SÜLEYMAN BÜLBÜL (Aydın)- Teklifin 14'üncü maddesindeki değişiklik açıkça Anayasa'daki kişinin dokunulmazlığı maddesine, 17'nci maddeye, 19'uncu maddeye, "Herkes kişi hürriyeti ve güvenliğine sahiptir." maddesine ve en önemlisi, madde 20'ye, özel hayatın gizliliğine ilişkin maddeye aykırı. Biraz önce Komisyon üyesi arkadaşların da söylediği gibi uygulamada bu tür işlemlerde şüphelinin evi, bilgisayarı, her türlü delil mahiyeti olabilecek şeyler toplanıyor, toplanan deliller gönderiliyor. Şu anda, iki seneyi aşan yargılamalarda iki seneden beri hiçbir bilgisayarla, alınan bu tür materyallerle ilgili bilirkişi raporları ulaşmıyor ve avukatlar olarak bize söylenen şu: "Ya, beklemeyin bunu, bunu beklemeyin." Zaten mahkemeler beklemiyor, bu gelecek materyallerde, bilgisayarlarda bulunan, şüphelinin delil arz ettiğini düşündükleri araştırmaları beklemeden, çözümlemeleri beklemeden kararların verilmesi yönünde rücu kararları yani verilen karardan mahkeme rücu ediyor, geri dönüyor ve bunu beklemeden davalarda kararlar veriliyor.

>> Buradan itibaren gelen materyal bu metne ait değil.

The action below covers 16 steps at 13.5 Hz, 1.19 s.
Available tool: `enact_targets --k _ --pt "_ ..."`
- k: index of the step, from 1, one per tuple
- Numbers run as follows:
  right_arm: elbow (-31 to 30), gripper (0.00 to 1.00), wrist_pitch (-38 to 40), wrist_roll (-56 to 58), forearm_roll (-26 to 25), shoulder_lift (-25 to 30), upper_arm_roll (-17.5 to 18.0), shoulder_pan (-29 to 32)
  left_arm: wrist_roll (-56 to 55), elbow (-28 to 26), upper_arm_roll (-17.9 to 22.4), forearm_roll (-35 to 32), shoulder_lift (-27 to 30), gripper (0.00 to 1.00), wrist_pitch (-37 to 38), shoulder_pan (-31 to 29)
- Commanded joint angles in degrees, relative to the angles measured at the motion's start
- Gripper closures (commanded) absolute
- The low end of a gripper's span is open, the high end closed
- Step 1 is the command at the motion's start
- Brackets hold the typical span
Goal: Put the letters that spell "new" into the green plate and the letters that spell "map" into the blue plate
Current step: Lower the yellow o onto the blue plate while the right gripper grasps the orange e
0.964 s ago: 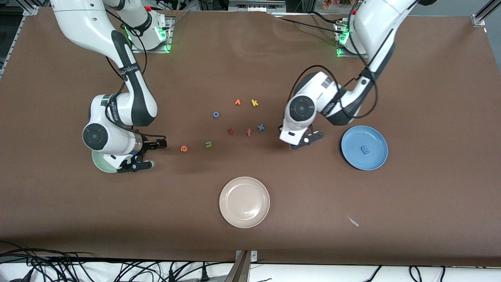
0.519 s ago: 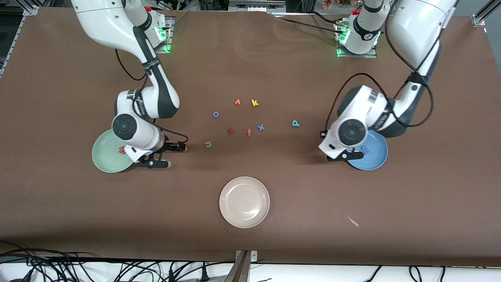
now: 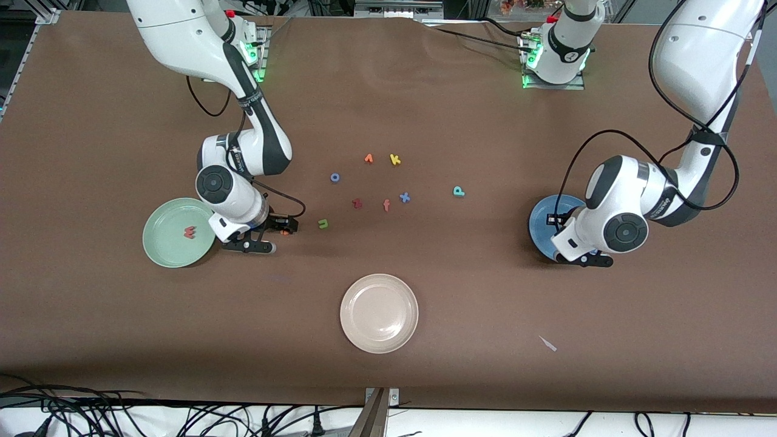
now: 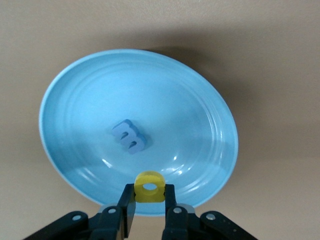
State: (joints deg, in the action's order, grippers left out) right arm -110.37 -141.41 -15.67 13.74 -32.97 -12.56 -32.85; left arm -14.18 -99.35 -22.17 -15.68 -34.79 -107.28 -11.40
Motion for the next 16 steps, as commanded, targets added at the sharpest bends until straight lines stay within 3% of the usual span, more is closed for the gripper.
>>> enact_targets --k 1,2,4,7,9,11,14,16 --pt "-0.46 0.01 -2.20 -0.68 1.37 -0.87 0.34 -0.73 -0.05 -0.23 -0.77 -1.46 -0.36 0.12 -0.47 -0.11" --pt "-0.46 0.02 -2.29 -0.59 1.37 -0.87 0.34 -0.73 -0.40 -0.23 -0.94 -1.37 -0.10 0.00 -0.12 0.24" --pt "-0.20 0.08 -2.29 -0.59 1.37 -1.22 0.52 -0.73 -2.15 0.04 -2.25 -0.50 0.51 0.00 1.89 1.03" --pt "-0.20 0.20 -2.29 -0.59 1.37 -1.31 0.78 -0.73 -16.26 0.13 -9.09 -0.58 0.87 0.00 3.31 2.43" --pt "-0.20 0.28 -2.29 -0.50 1.37 -1.57 0.87 -0.73 -25.59 0.21 -10.08 -0.23 -0.01 0.00 2.44 6.37" --pt "-0.20 0.35 -2.29 -0.32 1.37 -1.66 0.87 -0.73 -34.02 -0.83 -10.00 0.82 -0.80 0.00 -2.20 9.63" --pt "-0.20 0.44 -2.20 -0.41 1.37 -1.66 0.87 -0.73 -47.20 -9.08 -10.09 1.88 0.33 0.00 -15.56 12.71" --pt "-0.20 0.47 -2.29 -0.24 1.37 -1.83 0.87 -0.64 -58.19 -10.42 -10.26 1.53 0.51 0.00 -16.82 13.42"
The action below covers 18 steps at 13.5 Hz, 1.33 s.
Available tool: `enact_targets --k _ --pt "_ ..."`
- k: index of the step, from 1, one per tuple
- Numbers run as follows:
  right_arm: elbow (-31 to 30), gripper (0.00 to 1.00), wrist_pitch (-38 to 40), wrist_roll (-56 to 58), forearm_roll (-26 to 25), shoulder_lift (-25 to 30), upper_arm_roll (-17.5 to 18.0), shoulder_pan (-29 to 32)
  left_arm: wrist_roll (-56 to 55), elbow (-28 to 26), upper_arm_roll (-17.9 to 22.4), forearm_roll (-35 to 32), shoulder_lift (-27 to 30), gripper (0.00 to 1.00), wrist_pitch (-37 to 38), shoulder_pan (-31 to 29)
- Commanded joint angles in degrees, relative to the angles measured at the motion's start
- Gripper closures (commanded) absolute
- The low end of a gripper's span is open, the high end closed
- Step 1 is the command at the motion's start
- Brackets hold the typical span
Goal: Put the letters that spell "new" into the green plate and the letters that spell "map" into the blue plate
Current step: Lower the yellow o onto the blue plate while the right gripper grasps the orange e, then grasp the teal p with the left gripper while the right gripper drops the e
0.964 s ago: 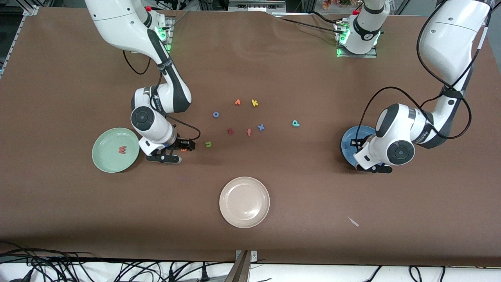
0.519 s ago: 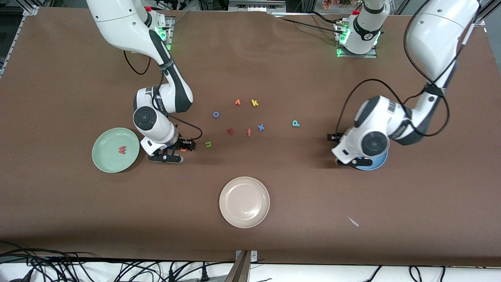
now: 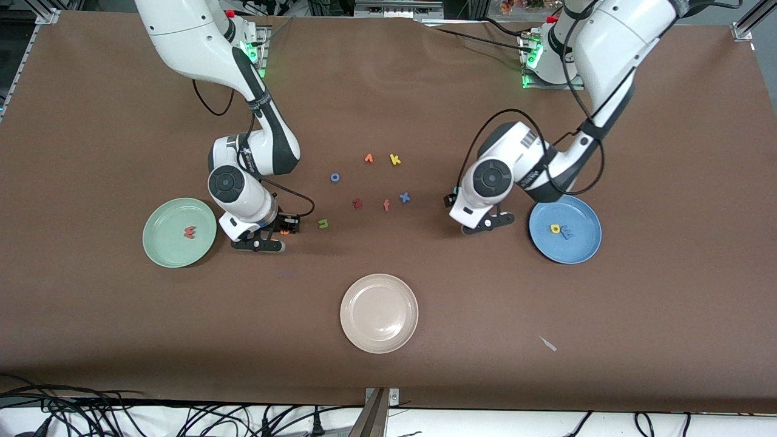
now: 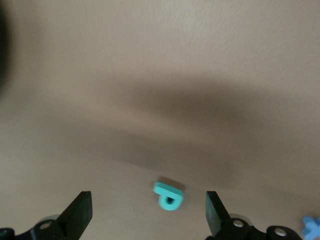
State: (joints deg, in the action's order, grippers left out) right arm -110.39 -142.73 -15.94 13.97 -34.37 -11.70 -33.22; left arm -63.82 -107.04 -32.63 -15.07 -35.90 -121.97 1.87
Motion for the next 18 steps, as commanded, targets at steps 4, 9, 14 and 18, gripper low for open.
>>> enact_targets --k 4,9,14,18 --pt "-0.09 0.61 -0.97 0.03 1.14 -0.61 0.10 -0.26 -18.95 -5.01 -0.67 0.66 1.89 0.00 -5.62 0.59" --pt "0.08 0.69 -0.71 0.03 1.14 -0.61 0.01 -0.26 -23.37 -10.91 -0.85 -0.40 2.51 0.00 -15.93 0.50" --pt "5.52 0.75 8.40 1.69 0.88 -0.44 -0.25 0.52 -22.84 -10.56 -0.68 -0.40 1.80 0.43 -15.93 0.50" --pt "8.34 0.79 15.71 6.16 0.53 0.44 -2.53 1.05 -22.67 -10.38 -0.50 -0.84 2.07 0.44 -15.75 -0.20"
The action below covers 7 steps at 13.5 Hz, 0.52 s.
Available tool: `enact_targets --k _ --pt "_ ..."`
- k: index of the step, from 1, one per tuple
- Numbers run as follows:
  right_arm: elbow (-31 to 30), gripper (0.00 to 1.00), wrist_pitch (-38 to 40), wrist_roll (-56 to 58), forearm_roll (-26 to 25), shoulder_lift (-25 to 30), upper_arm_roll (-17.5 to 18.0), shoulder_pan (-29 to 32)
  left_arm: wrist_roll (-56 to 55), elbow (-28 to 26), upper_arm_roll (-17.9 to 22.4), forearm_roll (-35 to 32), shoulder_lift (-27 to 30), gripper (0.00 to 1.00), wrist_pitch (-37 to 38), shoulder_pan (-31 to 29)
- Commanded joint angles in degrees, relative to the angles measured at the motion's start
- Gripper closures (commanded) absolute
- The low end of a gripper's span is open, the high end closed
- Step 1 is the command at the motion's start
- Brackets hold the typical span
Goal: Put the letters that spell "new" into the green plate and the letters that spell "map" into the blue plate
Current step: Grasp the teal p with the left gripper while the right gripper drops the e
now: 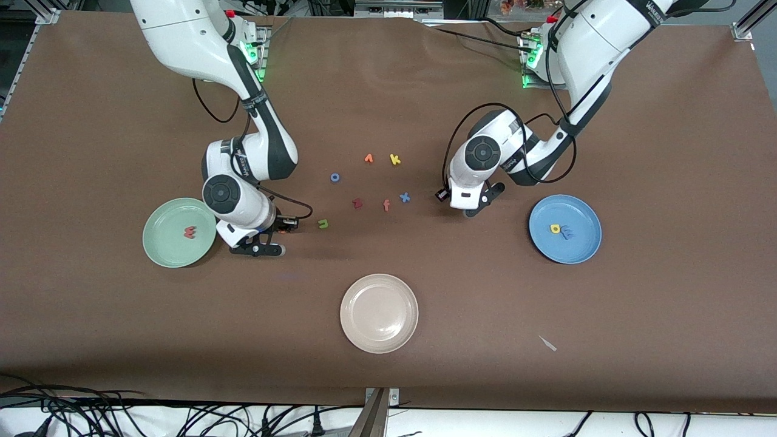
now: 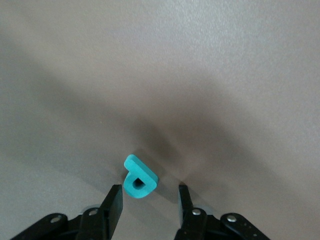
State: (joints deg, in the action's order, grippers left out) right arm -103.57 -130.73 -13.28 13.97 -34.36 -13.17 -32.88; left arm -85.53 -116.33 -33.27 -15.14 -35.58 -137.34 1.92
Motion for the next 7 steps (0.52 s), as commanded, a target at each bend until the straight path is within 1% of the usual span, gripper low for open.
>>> enact_targets --k 1,3,4,5,7 --pt "1.62 0.79 6.17 6.40 0.36 1.22 -2.72 0.71 -1.47 -1.26 0.14 -2.51 1.74 0.44 -0.39 -0.34" --pt "1.62 0.79 11.79 14.13 0.27 2.89 -6.59 0.71 -1.57 -1.53 0.14 -3.58 1.65 0.44 -0.21 -0.86" --pt "1.62 0.82 13.99 17.73 0.27 3.07 -8.52 0.71 -1.48 -1.62 0.14 -3.76 1.56 0.45 -0.12 -0.78" --pt "1.53 0.83 14.53 21.33 0.27 3.08 -10.72 0.71 -1.56 -1.62 0.14 -4.80 1.56 0.50 -0.03 -0.78" --pt "0.48 0.83 14.89 28.37 0.27 2.99 -14.32 0.80 -1.65 -1.71 0.14 -5.25 1.56 0.70 0.05 -0.86"
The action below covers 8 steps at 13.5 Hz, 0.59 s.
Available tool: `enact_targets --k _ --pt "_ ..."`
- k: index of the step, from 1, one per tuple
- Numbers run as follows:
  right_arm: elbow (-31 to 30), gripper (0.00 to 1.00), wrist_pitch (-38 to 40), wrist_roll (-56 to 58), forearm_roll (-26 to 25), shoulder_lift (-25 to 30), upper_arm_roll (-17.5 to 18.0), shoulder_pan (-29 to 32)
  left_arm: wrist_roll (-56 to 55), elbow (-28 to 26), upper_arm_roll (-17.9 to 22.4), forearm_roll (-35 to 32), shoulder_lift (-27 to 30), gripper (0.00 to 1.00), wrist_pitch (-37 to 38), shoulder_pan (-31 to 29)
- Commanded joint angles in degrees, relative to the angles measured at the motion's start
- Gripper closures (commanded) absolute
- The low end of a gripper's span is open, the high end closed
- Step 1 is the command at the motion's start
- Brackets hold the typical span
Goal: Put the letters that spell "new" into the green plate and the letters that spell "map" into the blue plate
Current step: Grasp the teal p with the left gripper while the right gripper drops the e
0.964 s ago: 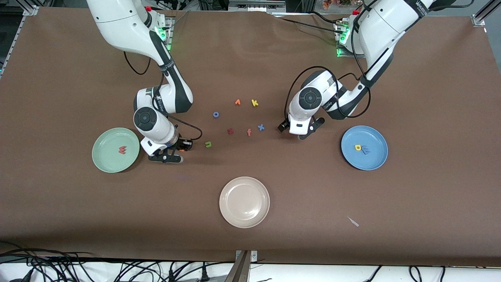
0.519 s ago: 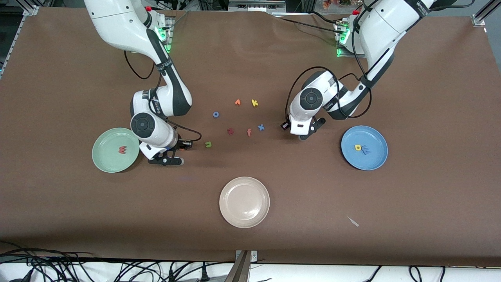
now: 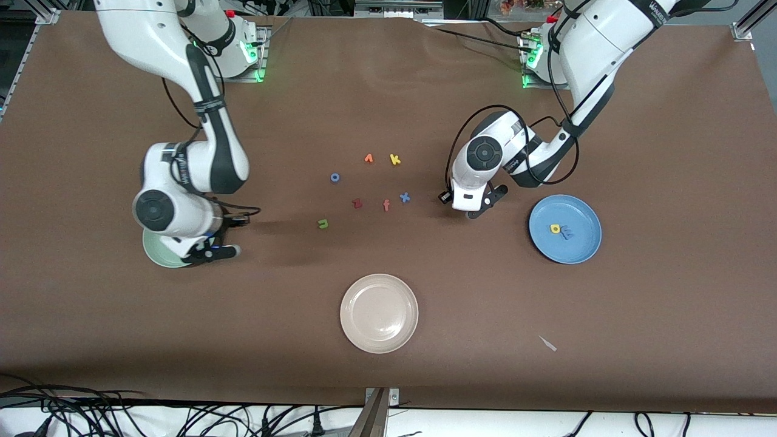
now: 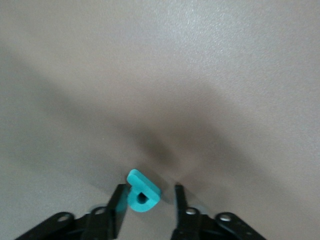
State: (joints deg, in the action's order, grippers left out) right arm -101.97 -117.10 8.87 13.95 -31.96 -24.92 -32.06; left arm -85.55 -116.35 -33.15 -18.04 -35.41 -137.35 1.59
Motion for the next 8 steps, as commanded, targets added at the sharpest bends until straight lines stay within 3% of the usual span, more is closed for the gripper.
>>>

O zaman bunun anlamı ne? Bunun anlamı, açık ve net, Anayasa'nın 20'nci maddesinde bulunan, kişinin en önemli haklarından olan özel hayatın gizliliği maddesine aykırılık teşkil etmesi. Yani demokrasinin en önemli uzvu olan kişi hak ve hürriyetlerini boğması ve böyle bir iklimde kişiyi korku imparatorluğu içerisinde, artık bir şey yapmaktan alıkoyması. Kendi haklarını ortaya koymasından, kendi haklarını savunmaktan vazgeçirmesi, evine hapsetmesi. Kişi şunu düşünüyor, diyor ki: "Ya, şüpheli bir hâlim olmasa dahi gelecekler, iş yerimi basacaklar, bilgisayarlarımı alacaklar, özel hayatımla ilgili her türlü materyali alacaklar." Ama bunu yargılama safhasında da getirmeyecekler çünkü uygulamada da böyle bir şey yok. Bu nedenle, bu madde Anayasa'nın 17'nci, 19'uncu, 20'nci maddelerine ve uluslararası sözleşmelerin tümüne aykırı.

Dün yabancı medyada açık ve net şu belirtiliyor: Şu getirilen, OHAL'in bittiği denilen ve önümüze getirilen yeni teklifin açıkça Türkiye'de kapalı bir toplum, özgürlüklerin ortadan kaldırıldığı, kişi hak ve hürriyetlerinin tamamen kaldırıldığı bir yapısal dönüşümü ortaya koyduğu söyleniyor. Biz de söylüyoruz, metinler de söylüyor ama anlatamıyoruz. Bu konularda hiçbir değişiklik yapılmıyor. Dün bir teklifte bulundu sayın milletvekilim, silahın müsadere anında mı yoksa teslim anında mı kıymetini belirleyeceğiz? Ya arkadaşlar, burada hak ve özgürlükler gidiyor, kişilerin hak ve hürriyetleri gidiyor, kişilerin artık en mahrem alanlarına giriliyor. O mahrem alanlarından yola çıkıp da kişilerin hak ve özgürlüklerinin en ince noktasına kadar "güvenlik" adı altında müdahalede bulunuluyor. O nedenle, biz özü kaçırdık, biz başka şeylerle uğraşıyoruz. Bu nedenle, bu maddenin geri çekilmesi demokratik toplum olmanın bir gereği.

Teşekkür ediyorum.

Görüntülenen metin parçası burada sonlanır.